◆ **WHAT YOU WILL DO**
Could you transcribe the whole listing, keeping every line exactly the same?
= Beginning of Section =
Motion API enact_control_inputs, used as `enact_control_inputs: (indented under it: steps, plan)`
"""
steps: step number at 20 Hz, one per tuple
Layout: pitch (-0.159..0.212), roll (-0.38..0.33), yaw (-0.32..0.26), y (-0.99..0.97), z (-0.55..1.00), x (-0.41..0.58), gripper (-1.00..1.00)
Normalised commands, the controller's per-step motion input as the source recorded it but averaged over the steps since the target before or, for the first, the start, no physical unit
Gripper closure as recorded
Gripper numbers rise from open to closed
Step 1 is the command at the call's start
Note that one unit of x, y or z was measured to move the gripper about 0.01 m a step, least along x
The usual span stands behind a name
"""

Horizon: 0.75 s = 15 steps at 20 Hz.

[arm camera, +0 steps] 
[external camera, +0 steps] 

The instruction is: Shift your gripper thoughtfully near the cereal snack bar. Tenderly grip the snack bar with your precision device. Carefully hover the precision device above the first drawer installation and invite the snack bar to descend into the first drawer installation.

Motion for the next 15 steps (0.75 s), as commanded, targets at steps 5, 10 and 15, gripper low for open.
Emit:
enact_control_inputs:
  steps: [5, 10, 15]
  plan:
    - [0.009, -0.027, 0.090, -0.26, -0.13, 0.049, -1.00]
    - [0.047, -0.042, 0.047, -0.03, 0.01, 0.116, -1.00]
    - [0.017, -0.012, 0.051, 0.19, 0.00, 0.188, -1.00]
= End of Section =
◆ **ANSWER SECTION**
Motion API enact_control_inputs, used as `enact_control_inputs: (indented under it: steps, plan)`
"""
steps: step number at 20 Hz, one per tuple
Layout: pitch (-0.159..0.212), roll (-0.38..0.33), yaw (-0.32..0.26), y (-0.99..0.97), z (-0.55..1.00), x (-0.41..0.58), gripper (-1.00..1.00)
Normalised commands, the controller's per-step motion input as the source recorded it but averaged over the steps since the target before or, for the first, the start, no physical unit
Gripper closure as recorded
Gripper numbers rise from open to closed
Step 1 is the command at the call's start
Note that one unit of x, y or z was measured to move the gripper about 0.01 m a step, least along x
The usual span stands behind a name
"""

Horizon: 0.75 s = 15 steps at 20 Hz.

[arm camera, +0 steps] 
[external camera, +0 steps] 

The instruction is: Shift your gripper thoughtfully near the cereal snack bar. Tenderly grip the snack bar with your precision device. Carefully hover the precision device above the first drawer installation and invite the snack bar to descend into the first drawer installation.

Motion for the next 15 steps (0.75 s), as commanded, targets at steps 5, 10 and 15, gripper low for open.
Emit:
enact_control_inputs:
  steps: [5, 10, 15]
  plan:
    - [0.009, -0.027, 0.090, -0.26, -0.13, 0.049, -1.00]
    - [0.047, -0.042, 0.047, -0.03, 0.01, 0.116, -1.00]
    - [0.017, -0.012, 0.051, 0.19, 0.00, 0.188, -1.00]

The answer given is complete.